Required work
Locate "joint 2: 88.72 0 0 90" in the listing below, then output the line holding it and every line after it, exactly and with nothing else.

=-=-=-=-=

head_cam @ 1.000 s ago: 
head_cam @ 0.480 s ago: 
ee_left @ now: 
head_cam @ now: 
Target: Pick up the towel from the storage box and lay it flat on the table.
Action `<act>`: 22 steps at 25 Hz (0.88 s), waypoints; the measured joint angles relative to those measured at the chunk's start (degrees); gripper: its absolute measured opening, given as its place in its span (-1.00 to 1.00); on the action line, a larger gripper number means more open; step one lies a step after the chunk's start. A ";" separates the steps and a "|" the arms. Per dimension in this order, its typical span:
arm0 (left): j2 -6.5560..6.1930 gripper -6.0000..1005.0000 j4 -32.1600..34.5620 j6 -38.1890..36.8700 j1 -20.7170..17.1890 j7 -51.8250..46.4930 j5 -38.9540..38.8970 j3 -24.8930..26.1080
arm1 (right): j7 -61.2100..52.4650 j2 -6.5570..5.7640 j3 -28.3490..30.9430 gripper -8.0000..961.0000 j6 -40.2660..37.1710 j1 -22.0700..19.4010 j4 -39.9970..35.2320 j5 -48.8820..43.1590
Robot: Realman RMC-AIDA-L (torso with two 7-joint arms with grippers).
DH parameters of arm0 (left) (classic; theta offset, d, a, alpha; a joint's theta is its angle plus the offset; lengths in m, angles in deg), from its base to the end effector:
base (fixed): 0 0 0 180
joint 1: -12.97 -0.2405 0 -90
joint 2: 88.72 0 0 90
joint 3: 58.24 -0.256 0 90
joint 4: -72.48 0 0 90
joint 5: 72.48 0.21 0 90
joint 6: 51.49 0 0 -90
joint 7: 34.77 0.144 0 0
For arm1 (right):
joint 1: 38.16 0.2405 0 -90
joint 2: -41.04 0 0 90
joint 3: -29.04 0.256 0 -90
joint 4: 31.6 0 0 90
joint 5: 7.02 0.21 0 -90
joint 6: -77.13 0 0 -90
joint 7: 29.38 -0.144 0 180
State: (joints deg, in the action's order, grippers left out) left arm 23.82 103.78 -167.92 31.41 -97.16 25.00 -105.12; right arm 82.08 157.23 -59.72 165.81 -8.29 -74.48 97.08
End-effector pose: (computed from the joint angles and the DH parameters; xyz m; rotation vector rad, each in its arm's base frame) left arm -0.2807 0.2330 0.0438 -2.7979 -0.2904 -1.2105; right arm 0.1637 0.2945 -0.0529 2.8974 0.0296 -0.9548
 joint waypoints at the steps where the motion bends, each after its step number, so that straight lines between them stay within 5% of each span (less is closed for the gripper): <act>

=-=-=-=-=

Solution
joint 2: 88.72 0 0 90
joint 3: 58.24 -0.256 0 90
joint 4: -72.48 0 0 90
joint 5: 72.48 0.21 0 90
joint 6: 51.49 0 0 -90
joint 7: 34.77 0.144 0 0
For arm1 (right):
joint 1: 38.16 0.2405 0 -90
joint 2: -41.04 0 0 90
joint 3: -29.04 0.256 0 -90
joint 4: 31.6 0 0 90
joint 5: 7.02 0.21 0 -90
joint 6: -77.13 0 0 -90
joint 7: 29.38 -0.144 0 180
State: (joints deg, in the action's order, grippers left out) left arm 23.82 103.78 -167.92 31.41 -97.16 25.00 -105.12; right arm 82.08 157.23 -59.72 165.81 -8.29 -74.48 97.08
End-effector pose: (computed from the joint angles and the DH parameters; xyz m; rotation vector rad, each in its arm's base frame) left arm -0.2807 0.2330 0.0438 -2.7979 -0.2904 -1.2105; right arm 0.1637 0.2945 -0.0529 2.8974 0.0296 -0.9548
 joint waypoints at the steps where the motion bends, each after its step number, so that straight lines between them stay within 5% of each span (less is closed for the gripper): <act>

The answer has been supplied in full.